As shown in Table 3, CAGE achieves relatively excellent detection results, and the FN on the three datasets is low, which indicates that CAGE has a very low missed detection rate in the detection process, and each index is nearly perfect, which can accurately distinguish abnormal and normal samples, and performs well in balancing misjudgment and missed detection. We also conduct comparative experiments with the existing tracegraph-based detectors THREATRACE and FLASH.
THREATRACE relies on the statistical features of nodes and edges to identify anomalies, but it has difficulty distinguishing causal relationships from mere surface correlations between entities, and is prone to misclassifying normal high-frequency interactions as attack paths. FLASH, although it combines semantic encoding and graph neural networks, it assigns equal weights to all edges and thus fails to highlight the importance of key interactions in the attack chain. In contrast, CAGE is specifically optimized: by using reinforcement learning to dynamically quantify the causal importance of edges and focusing on key interactions, this improves the GAT to allocate attention based on causal weights and leverages masked graph autoencoders to learn normal patterns and more accurately capture the causal logic of attack paths.

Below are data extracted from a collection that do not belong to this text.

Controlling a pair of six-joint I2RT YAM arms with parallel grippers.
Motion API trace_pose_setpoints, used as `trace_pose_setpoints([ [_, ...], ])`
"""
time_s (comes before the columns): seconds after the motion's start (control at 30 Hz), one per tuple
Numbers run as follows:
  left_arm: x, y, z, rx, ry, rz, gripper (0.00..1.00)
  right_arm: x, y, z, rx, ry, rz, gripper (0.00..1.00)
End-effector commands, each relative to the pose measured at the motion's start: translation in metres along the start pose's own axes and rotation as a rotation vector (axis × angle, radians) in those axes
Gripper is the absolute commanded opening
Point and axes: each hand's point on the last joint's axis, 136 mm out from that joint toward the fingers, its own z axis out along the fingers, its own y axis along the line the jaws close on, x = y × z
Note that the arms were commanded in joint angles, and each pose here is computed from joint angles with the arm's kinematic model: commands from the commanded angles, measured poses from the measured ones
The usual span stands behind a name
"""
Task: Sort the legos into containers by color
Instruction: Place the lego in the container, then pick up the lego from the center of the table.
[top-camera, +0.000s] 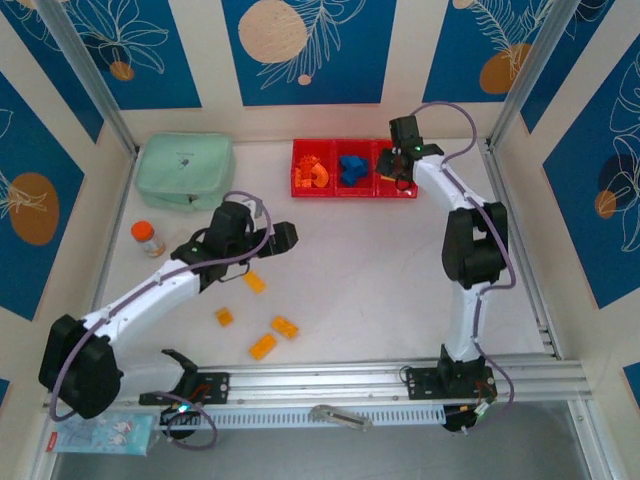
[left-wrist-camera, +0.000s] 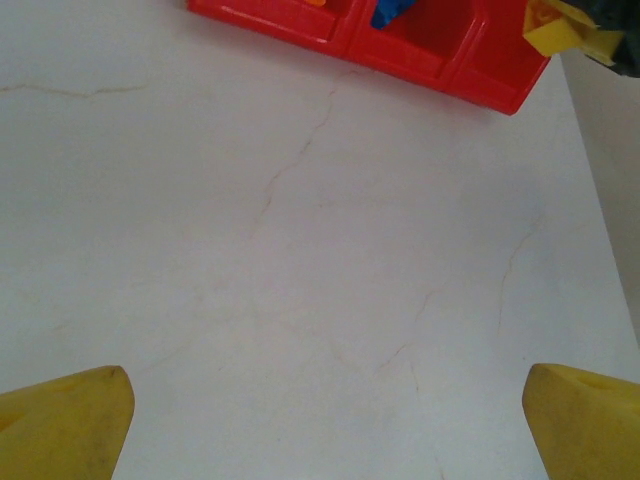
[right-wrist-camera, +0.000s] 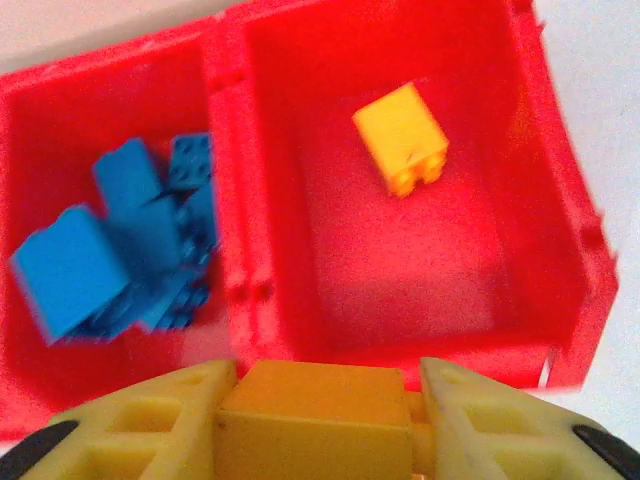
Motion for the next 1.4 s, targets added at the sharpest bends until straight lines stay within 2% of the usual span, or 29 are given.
trace_pose_setpoints([
  [0.0,-0.017,-0.023,0.002,0.063,-0.032,0.044,0.99,-0.021,-0.008,0.013,0.033,-0.021,-0.025,0.4],
  [0.1,-0.019,-0.023,0.006,0.059,-0.029,0.052,0.99,-0.029,-0.018,0.034,0.06,0.001,-0.017,0.43],
  [0.2,-0.02,-0.022,0.007,0.049,-0.029,0.061,0.99,-0.039,-0.016,0.038,0.044,-0.001,-0.019,0.58],
  [0.33,-0.021,-0.021,0.004,0.042,-0.031,0.067,0.99,-0.051,0.002,0.018,0.003,-0.034,-0.053,0.66],
  [0.47,-0.017,-0.01,-0.006,0.008,-0.048,0.059,0.99,-0.033,0.029,-0.014,-0.046,-0.035,-0.09,0.68],
  [0.6,-0.006,0.011,-0.024,-0.045,-0.053,0.021,0.99,0.02,0.064,-0.042,-0.159,0.023,-0.104,0.7],
  [0.9,0.036,0.065,-0.092,-0.211,-0.068,-0.045,0.99,0.202,0.173,-0.091,-0.439,0.295,-0.366,0.74],
  [1.07,0.054,0.086,-0.127,-0.276,-0.093,-0.095,0.99,0.28,0.21,-0.101,-0.481,0.393,-0.512,0.74],
  [1.37,0.074,0.105,-0.158,-0.321,-0.119,-0.178,0.99,0.343,0.247,-0.106,-0.447,0.414,-0.74,0.74],
])
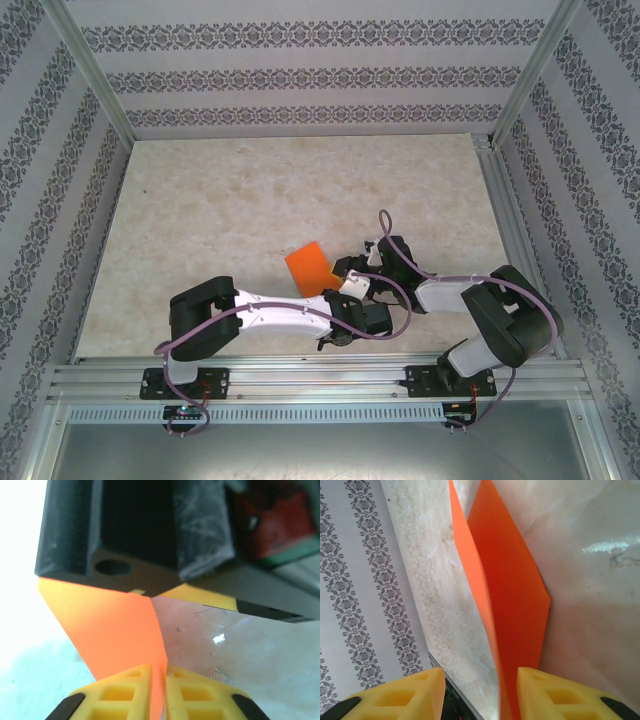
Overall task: Fold a paper plane with a square sheet of paper (pick it up from the middle)
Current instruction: Third fold the triangle at the center of the table.
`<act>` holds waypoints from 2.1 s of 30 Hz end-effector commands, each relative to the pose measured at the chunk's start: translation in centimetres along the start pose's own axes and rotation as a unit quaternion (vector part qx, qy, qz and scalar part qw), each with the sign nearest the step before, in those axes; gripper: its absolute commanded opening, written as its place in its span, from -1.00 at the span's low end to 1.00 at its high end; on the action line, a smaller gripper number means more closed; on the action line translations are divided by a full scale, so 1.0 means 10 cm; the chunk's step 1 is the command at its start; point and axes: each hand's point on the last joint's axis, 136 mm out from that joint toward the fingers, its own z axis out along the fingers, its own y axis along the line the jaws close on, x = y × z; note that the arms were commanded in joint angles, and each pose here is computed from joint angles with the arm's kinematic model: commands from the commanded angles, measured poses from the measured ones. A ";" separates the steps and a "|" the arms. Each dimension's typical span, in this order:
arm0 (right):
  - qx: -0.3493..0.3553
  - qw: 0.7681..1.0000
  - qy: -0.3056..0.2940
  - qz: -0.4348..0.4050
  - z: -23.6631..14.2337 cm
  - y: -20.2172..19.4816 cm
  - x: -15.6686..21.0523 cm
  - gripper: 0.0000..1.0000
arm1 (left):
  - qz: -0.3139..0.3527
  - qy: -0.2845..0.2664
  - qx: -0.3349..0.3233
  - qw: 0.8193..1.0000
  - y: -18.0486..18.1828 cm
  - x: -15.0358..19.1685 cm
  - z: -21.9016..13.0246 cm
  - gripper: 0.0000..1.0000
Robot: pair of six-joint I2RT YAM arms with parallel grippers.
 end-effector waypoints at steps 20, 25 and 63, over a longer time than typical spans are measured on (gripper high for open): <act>0.058 0.994 -0.028 -0.084 -0.32 0.10 -0.07 -0.09 | -0.245 -0.022 0.305 0.920 0.40 -0.09 0.09 -1.00; 0.066 0.991 -0.001 -0.114 -0.27 0.16 0.09 -0.11 | -0.251 -0.003 0.324 0.912 0.49 -0.06 0.24 -1.00; 0.056 0.991 0.074 -0.091 0.45 0.16 0.59 -0.79 | -0.278 0.027 0.275 0.920 0.78 0.31 0.45 -1.00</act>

From Table 4 of the experimental results, CAGE significantly outperforms the existing systems THREATRACE and FLASH in terms of detection accuracy on the three datasets THEIA-E3, CADETS-E3, and TRACE-E3. All indicators are stable at more than 97%, and significantly ahead of the existing detection systems THREATRACE and FLASH. It is worth noting that all three systems maintain a high level of 99% in the recall metric, indicating a comparable ability to capture abnormal samples and almost no missed detection. However, the advantage of CAGE is mainly reflected in the recognition accuracy of normal samples; where by reducing false positive misjudgment, the overall detection reliability is significantly improved while maintaining a high recall rate. These results fully prove that compared with the existing detection systems, CAGE achieves higher detection accuracy on the three types of datasets, and especially performs better in balancing the core requirements of “not missing anomalies” and “not misjudging normal”, showing stronger competitiveness in practical applications.
RQ2: 
Parameter Sensitivity
In the process of model design and training, the selection of hyperparameters has a great impact on the performance of the model. This experiment focused on three parameters: the number of heads of multi-head attention mechanism (n_heads) and the number of network layers (n_layers). In order to clarify the adaptation law of different hyperparameters to the model on complex datasets, this experiment used the control variable method. We explored the performance impact of the hidden layer dimension (32/64/128), the number of multi-head attention heads (2/4/8), and the number of network layers (2/3/4) on THEIA, CADETS, and TRACE datasets. The results are as follows:
The effect of adjustment of hidden layer dimensions on model performance shows significant dataset dependence. As shown in Figure 3, On the THEIA dataset, as the hidden layer dimension increases from 32 to 128, the F1 score slightly decreases from 98.79% to 98.12%, the precision decreases from 97.71% to 96.40%, and the recall is always stable above 99.90%. It shows that the feature pattern of the dataset is simple, and the small dimension of the hidden layer can meet the requirements of high-precision detection. However, the increase in the dimension has limited improvement on the performance, and may lead to a slight decline due to redundant calculation. In contrast, the CADETS dataset shows strong sensitivity to the hidden layer dimension: when the dimension is 32, the F1 score is only 75.28%, and the precision is 60.41%. As the dimension increases to 128, the F1 score increases to 98.97% and the precision increases to 98.19%, which is close to the optimal level of THEIA dataset, indicating that the dataset contains more complex feature associations and requires a higher model capacity to effectively distinguish abnormal and normal samples. On the other hand, the TRACE dataset maintains near-perfect performance (F1 > 99.95%, precision > 99.97%) under all hidden layer dimension settings, and only when the dimension is 64, the F1 score drops briefly to 99.54%, which may be related to the local redundancy of feature extraction under this configuration, but overall is not sensitive to dimension changes. As the dimension of the hidden layer increased from 32 to 128, the memory usage rose from 1.56 GB to 3.37 GB. Moreover, the training time was the longest at 128 dimensions (67,091 s) and the shortest at 64 dimensions (31,784 s).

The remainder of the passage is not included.